EXTRACTED MATERIAL →
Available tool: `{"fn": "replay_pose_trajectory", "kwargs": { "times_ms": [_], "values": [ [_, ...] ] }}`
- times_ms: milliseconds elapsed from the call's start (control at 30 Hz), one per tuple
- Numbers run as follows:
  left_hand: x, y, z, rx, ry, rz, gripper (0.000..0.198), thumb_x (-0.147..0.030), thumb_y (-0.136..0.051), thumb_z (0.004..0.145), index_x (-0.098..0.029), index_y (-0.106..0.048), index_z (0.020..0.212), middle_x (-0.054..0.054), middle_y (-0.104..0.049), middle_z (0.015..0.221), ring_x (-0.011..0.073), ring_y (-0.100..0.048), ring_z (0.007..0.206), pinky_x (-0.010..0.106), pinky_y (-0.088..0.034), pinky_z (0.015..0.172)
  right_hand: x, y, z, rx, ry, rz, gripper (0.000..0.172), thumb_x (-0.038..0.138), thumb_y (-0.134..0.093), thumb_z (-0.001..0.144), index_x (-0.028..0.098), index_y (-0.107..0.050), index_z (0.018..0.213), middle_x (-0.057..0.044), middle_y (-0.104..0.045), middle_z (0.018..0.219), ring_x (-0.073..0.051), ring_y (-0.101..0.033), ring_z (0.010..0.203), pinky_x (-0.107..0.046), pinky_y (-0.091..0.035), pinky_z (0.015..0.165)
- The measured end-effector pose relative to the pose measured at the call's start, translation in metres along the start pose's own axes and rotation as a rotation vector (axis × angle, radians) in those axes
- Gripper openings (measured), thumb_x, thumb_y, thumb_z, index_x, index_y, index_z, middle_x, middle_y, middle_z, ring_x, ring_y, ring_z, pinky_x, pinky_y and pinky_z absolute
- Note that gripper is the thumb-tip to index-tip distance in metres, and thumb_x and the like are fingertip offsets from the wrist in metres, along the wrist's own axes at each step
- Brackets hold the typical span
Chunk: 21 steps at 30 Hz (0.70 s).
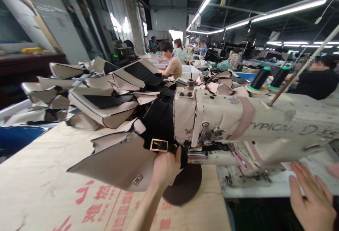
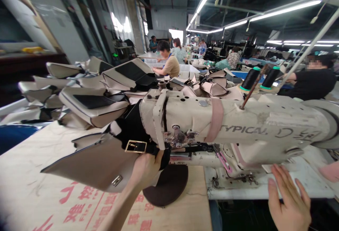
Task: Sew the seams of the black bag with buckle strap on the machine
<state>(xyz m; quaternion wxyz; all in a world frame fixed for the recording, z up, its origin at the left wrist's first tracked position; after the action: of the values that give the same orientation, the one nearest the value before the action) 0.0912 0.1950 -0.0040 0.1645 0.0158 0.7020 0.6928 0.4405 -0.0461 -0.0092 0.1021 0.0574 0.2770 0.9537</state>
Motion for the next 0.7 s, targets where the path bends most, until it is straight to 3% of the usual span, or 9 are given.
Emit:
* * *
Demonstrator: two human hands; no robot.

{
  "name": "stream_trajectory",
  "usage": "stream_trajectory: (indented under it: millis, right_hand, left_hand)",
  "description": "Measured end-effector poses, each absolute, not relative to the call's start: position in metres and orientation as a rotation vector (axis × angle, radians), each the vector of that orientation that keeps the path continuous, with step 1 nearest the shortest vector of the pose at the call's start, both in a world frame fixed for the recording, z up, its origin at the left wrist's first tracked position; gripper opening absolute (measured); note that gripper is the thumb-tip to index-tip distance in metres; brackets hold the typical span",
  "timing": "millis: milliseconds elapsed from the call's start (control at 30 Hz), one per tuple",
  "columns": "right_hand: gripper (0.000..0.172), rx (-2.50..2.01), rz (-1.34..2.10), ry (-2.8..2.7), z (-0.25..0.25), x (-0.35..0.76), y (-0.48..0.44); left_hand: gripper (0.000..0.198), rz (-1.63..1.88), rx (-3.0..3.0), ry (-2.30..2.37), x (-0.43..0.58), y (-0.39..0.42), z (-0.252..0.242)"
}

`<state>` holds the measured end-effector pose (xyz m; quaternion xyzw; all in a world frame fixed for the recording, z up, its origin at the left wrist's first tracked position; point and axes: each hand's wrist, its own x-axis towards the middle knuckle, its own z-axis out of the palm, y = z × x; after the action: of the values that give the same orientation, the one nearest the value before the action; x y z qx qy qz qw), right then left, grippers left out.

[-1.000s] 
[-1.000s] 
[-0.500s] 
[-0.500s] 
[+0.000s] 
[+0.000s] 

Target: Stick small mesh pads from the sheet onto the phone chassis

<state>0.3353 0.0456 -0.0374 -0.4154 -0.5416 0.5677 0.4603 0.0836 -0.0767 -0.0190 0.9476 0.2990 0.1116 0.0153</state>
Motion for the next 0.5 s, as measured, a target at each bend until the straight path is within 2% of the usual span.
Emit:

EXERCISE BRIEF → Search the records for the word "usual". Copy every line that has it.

WRITTEN ANSWER →
Motion for the next 0.7 s, targets where the path bends most, until it is straight to 3% of the usual span, or 9 are given.
Motion for the next 0.5 s, as measured, a target at each bend until the straight path is within 2% of the usual span.

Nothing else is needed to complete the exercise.